Hollis shrugged and walked off.

Yes, the whole affair was foolish. Indeed, silly. And all because people lose their tempers and say more than they mean. Silly, yes. But tragic too. For Hollis died of it, you know. Yes. Typhoid. He'd swallowed some of the trough water. They put up a plaque to him on the school wall, inscribed:
In Memory of Francis Hollis, first headmaster of this school and a devoted member of Moordale Rural District Council.
Of course the plaque vanished with the old school building and wall when the new school—very fine at the time, quite inadequate now—was built.

“Frank. Oh, Frank,” mourned Tom Greenwood. “Best man I knew.”

“He was a nice lad,” mused Mr Ormerod, who unveiled the plaque. “Over-enthusiastic, you know. An extremist. Damaged his own cause. But honest.”

“Foolish,” said Mr Lumb, shaking his head. “Pity.”

Mr Crabtree was not present at the ceremony.

The Moordale water supply was a great success. Margaret is an excellent nurse—appointed matron this year in some large southern hospital. She does not often come home.

“One of Our Heroes”

1848-1974

One day several years ago—it was about 1956, I think—I was sitting on a March evening reading the
Hudley Star
, our little town's evening newspaper, when I encountered this paragraph.

A prominent local Esperantist, Mr Joe Dean, of 13, Pickles Street, Hollow Bridge, died, in Hudley General Hospital during the weekend. For nearly half a century he had corresponded with people in over 50 countries in different parts of the world. Among people from whom he had letters were a Tibetan priest, a Paris wine merchant and a Czech miner. Mr Dean had been a textile worker. He leaves a widow.

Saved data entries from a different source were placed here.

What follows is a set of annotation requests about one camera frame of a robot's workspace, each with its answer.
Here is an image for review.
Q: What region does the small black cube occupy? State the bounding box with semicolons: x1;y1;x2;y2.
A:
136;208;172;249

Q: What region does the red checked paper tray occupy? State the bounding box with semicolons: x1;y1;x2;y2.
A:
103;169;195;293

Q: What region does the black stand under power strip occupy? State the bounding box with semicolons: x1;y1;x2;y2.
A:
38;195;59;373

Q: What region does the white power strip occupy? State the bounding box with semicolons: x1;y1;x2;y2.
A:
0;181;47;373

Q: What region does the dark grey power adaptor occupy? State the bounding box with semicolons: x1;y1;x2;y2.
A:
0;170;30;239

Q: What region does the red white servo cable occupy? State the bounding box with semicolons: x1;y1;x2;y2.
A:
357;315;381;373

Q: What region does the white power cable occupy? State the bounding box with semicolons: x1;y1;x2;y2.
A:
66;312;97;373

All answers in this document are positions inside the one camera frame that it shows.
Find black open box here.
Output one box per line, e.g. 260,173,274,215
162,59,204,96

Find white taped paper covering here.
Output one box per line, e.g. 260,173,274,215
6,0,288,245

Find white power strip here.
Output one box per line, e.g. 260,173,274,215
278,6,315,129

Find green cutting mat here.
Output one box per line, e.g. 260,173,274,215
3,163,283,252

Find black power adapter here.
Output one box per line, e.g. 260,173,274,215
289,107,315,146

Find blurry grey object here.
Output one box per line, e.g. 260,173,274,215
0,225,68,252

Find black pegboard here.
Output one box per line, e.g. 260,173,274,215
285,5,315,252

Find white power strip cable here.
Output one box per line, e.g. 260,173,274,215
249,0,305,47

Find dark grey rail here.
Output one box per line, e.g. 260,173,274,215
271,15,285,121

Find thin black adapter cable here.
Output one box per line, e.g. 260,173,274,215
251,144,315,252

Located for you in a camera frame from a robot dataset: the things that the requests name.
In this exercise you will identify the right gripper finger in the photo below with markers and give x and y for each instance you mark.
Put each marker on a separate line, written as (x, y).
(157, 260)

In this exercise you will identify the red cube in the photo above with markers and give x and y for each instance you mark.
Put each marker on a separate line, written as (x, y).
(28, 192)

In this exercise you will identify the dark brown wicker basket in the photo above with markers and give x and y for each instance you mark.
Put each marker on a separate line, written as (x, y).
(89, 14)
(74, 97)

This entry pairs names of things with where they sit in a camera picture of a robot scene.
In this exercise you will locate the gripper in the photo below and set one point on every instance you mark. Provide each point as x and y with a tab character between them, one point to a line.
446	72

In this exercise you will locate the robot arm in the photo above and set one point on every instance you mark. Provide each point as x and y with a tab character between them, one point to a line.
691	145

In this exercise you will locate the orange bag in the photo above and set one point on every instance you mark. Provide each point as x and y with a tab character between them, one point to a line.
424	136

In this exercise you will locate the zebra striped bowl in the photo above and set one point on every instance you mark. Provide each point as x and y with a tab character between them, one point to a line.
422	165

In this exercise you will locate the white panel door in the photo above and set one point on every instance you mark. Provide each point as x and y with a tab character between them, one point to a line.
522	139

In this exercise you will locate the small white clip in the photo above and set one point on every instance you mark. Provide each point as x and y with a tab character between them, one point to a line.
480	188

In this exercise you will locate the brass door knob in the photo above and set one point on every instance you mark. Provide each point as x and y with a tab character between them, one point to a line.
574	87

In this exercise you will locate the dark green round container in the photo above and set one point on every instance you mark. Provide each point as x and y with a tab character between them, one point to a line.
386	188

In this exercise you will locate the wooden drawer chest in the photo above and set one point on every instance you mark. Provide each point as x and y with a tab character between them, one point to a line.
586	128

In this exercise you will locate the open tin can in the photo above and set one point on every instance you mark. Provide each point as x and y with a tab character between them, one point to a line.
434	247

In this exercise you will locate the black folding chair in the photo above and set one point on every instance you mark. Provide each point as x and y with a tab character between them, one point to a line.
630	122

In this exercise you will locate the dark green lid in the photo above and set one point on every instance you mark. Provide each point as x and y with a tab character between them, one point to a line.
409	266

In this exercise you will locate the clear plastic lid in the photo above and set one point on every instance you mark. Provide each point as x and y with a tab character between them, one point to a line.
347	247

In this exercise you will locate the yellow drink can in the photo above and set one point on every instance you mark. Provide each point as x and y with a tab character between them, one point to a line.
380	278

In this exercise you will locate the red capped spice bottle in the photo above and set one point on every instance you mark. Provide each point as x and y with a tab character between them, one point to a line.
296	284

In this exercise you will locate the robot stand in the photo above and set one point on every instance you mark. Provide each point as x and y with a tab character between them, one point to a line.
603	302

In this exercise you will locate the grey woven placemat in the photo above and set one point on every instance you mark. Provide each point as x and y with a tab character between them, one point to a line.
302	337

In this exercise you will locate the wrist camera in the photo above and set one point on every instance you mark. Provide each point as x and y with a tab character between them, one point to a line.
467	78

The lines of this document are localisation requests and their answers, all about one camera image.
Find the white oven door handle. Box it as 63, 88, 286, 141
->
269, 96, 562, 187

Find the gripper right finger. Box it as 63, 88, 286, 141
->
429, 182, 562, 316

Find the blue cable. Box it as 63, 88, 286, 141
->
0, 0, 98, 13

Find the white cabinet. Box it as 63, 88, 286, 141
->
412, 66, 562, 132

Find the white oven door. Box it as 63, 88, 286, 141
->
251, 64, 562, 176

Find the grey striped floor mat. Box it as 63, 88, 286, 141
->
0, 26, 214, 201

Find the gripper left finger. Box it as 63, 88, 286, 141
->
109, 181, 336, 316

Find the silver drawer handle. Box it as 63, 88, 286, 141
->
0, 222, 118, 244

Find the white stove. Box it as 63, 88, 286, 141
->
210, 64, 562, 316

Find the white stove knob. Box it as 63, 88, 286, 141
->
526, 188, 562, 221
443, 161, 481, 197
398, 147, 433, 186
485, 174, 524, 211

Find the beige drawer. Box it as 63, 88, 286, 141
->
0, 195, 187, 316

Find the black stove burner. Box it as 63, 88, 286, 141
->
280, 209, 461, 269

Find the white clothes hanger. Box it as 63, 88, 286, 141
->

I smiled, in fact I actually chuckled, to myself. I looked up Pickles (originally Pighills) Street in my local “Where Is It” directory, and found that it was even more remote than I had thought. Hollow Bridge—I don't know when it got its name; some time in Queen Elizabeth's prosperous days, I expect—was a small, active, commercial suburb of Hudley, down in the valley with an old packhorse bridge across the Hollow and quite a sizeable nineteenth-century bridge leading to a main road over the Pennines into Lancashire farther on. But Pickles Street was not in Hollow Bridge but on Hollow Bank, a steep hilly tract running up the side of the Pennines, with a farm and a weaver's cottage or two here and there
scattered about the rough grassy slopes, but really very far away from anywhere. The thought of dear Mr Joe Dean corresponding with people in Tibet, Paris and Czechoslovakia, toiling away at night in Esperanto by the light of a lamp, his good wife knitting at his side, both very proud of his linguistic skill, pleased me. What a race we are in the West Riding, I thought with pride. So obstinate, so individual, with these odd quirks we're so proud of; it may be pigeons, the Messiah, politics, teetotalism or Esperanto, but whatever it is we do it with our might and defy anybody to be amused.